■ Activity: Return all of the entries word for word, but omit the pictures they contain.

*****

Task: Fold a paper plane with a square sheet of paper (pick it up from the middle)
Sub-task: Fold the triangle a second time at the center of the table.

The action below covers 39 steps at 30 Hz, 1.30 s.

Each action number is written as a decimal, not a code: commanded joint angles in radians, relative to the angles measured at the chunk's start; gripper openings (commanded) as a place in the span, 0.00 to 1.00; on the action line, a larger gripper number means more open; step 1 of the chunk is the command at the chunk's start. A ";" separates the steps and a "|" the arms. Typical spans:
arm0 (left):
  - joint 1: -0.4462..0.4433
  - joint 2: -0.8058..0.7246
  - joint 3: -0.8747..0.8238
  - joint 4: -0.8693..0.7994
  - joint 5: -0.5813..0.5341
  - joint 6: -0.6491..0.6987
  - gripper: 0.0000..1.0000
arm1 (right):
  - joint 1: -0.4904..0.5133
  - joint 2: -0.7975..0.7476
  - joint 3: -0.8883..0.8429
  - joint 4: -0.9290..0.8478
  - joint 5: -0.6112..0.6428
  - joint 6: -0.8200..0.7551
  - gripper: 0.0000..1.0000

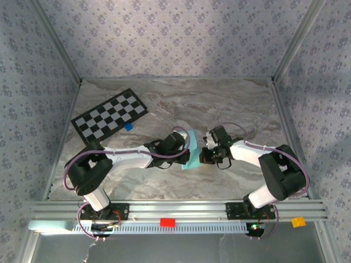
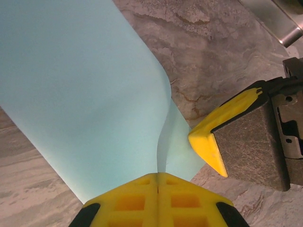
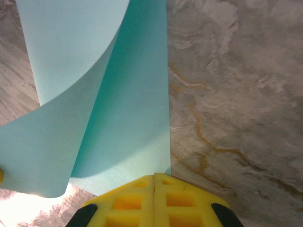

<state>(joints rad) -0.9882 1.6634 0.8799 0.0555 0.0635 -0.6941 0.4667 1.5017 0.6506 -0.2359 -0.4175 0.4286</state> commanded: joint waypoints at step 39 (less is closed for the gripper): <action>0.040 0.107 0.123 -0.169 -0.112 0.064 0.00 | -0.002 0.108 0.019 0.003 -0.031 0.032 0.04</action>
<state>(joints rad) -0.9527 1.7626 0.9768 -0.0731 -0.0109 -0.6510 0.4706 1.5749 0.6743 -0.1680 -0.5041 0.4812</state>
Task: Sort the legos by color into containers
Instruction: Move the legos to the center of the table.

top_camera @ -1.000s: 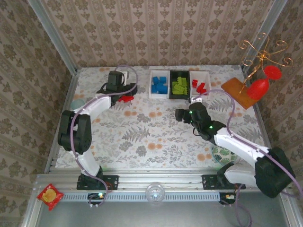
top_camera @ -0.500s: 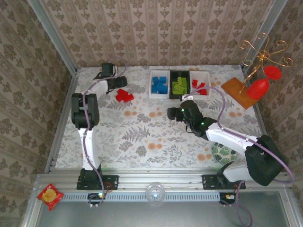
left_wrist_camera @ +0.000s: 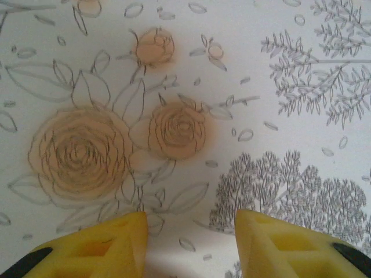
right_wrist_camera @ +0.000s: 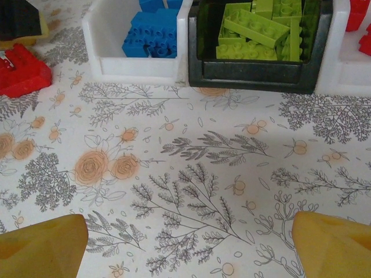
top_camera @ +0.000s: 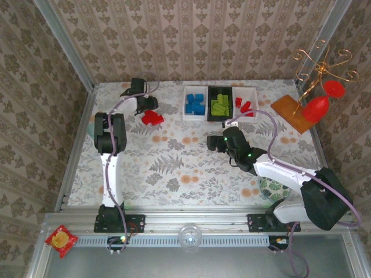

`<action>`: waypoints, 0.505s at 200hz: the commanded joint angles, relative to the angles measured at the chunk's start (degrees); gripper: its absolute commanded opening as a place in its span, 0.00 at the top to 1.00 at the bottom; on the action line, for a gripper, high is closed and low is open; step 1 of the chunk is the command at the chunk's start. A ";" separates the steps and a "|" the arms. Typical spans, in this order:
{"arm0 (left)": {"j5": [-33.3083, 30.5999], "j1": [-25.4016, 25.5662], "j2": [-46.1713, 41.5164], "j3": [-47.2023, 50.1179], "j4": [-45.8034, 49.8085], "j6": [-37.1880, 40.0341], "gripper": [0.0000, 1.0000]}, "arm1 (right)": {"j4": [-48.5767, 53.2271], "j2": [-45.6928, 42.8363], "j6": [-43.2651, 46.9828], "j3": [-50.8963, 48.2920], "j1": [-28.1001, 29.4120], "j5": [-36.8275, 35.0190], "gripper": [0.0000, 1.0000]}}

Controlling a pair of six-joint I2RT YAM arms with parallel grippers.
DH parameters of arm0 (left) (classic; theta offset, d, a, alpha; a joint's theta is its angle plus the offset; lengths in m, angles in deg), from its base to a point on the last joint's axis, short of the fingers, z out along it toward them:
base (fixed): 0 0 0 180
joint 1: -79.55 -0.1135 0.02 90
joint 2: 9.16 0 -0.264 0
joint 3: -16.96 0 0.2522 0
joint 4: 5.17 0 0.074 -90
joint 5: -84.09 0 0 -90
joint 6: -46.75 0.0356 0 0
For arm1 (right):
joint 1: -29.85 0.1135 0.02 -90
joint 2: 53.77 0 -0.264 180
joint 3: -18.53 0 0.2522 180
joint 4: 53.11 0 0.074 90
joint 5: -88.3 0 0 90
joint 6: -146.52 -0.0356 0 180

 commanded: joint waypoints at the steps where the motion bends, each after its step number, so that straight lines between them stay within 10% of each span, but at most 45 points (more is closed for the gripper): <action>1: 1.75 1.41 -4.84 6.62 0.45 -1.12 0.56 | -1.72 -1.76 -0.43 -1.01 -0.07 -1.35 0.07; 101: 0.35 11.62 -21.00 32.50 -7.51 -1.53 0.61 | -2.27 -5.01 -0.42 -3.72 -0.39 -0.98 0.07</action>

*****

■ Written response:
Task: Fold a paper plane with a square sheet of paper (pick it up from the middle)
Sub-task: Fold the triangle a second time at the center of the table.

The action below covers 39 steps at 30 Hz, 1.30 s.

Each action number is written as a decimal, not a code: commanded joint angles in radians, relative to the angles measured at the chunk's start; gripper openings (commanded) as a place in the span, 0.00 to 1.00; on the action line, a larger gripper number means more open; step 1 of the chunk is the command at the chunk's start. A ";" separates the steps and a "|" the arms. Typical spans:
arm0 (left):
  - joint 1: -0.4462..0.4433
  - joint 2: -0.8058..0.7246
  - joint 3: -0.8747..0.8238
  - joint 4: -0.8693..0.7994
  - joint 5: -0.5813..0.5341
  - joint 6: -0.6491..0.6987
  - gripper: 0.0000..1.0000
arm1 (right):
  - joint 1: -0.4904..0.5133
  - joint 2: -0.7975..0.7476
  - joint 3: -0.8883..0.8429
  - joint 4: -0.9290..0.8478
  - joint 5: -0.6112..0.6428
  - joint 6: -0.8200..0.7551
  - gripper: 0.0000..1.0000


<state>(joints rad) -0.9882 1.6634 0.8799 0.0555 0.0635 -0.6941 0.4667 1.5017 0.6506 -0.2359 -0.4175 0.4286</state> commanded: joint waypoints at step 39 (less is closed for the gripper): <action>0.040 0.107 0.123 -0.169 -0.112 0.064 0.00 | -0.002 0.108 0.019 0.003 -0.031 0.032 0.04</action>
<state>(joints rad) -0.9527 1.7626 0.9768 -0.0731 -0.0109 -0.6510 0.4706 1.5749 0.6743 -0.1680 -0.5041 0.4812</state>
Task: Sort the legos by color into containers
Instruction: Move the legos to the center of the table.

top_camera @ -1.000s: 
top_camera @ -0.500s: 
left_wrist_camera @ +0.000s: 
right_wrist_camera @ +0.000s: 
top_camera @ +0.000s: 

`<action>`: waypoints, 0.505s at 200hz: the commanded joint angles, relative to the angles measured at the chunk's start (degrees); gripper: its absolute commanded opening as a place in its span, 0.00 at the top to 1.00 at the bottom; on the action line, for a gripper, high is closed and low is open; step 1 of the chunk is the command at the chunk's start. A ";" separates the steps and a "|" the arms. Typical spans, in this order:
{"arm0 (left)": {"j5": [-33.3083, 30.5999], "j1": [-25.4016, 25.5662], "j2": [-46.1713, 41.5164], "j3": [-47.2023, 50.1179], "j4": [-45.8034, 49.8085], "j6": [-37.1880, 40.0341], "gripper": [0.0000, 1.0000]}, "arm1 (right)": {"j4": [-48.5767, 53.2271], "j2": [-45.6928, 42.8363], "j6": [-43.2651, 46.9828], "j3": [-50.8963, 48.2920], "j1": [-28.1001, 29.4120], "j5": [-36.8275, 35.0190], "gripper": [0.0000, 1.0000]}}

Controlling a pair of six-joint I2RT YAM arms with parallel grippers.
DH parameters of arm0 (left) (classic; theta offset, d, a, alpha; a joint's theta is its angle plus the offset; lengths in m, angles in deg), from its base to a point on the last joint's axis, short of the fingers, z out along it toward them:
base (fixed): 0 0 0 180
joint 1: -79.55 -0.1135 0.02 90
joint 2: 9.16 0 -0.264 0
joint 3: -16.96 0 0.2522 0
joint 4: 5.17 0 0.074 -90
joint 5: -84.09 0 0 -90
joint 6: -46.75 0.0356 0 0
For arm1 (right):
joint 1: -29.85 0.1135 0.02 -90
joint 2: 53.77 0 -0.264 180
joint 3: -18.53 0 0.2522 180
joint 4: 53.11 0 0.074 90
joint 5: -88.3 0 0 90
joint 6: -146.52 -0.0356 0 180

 commanded: joint waypoints at the steps where the motion bends, each after its step number, so that straight lines between them stay within 10% of each span, but at most 45 points (more is closed for the gripper): <action>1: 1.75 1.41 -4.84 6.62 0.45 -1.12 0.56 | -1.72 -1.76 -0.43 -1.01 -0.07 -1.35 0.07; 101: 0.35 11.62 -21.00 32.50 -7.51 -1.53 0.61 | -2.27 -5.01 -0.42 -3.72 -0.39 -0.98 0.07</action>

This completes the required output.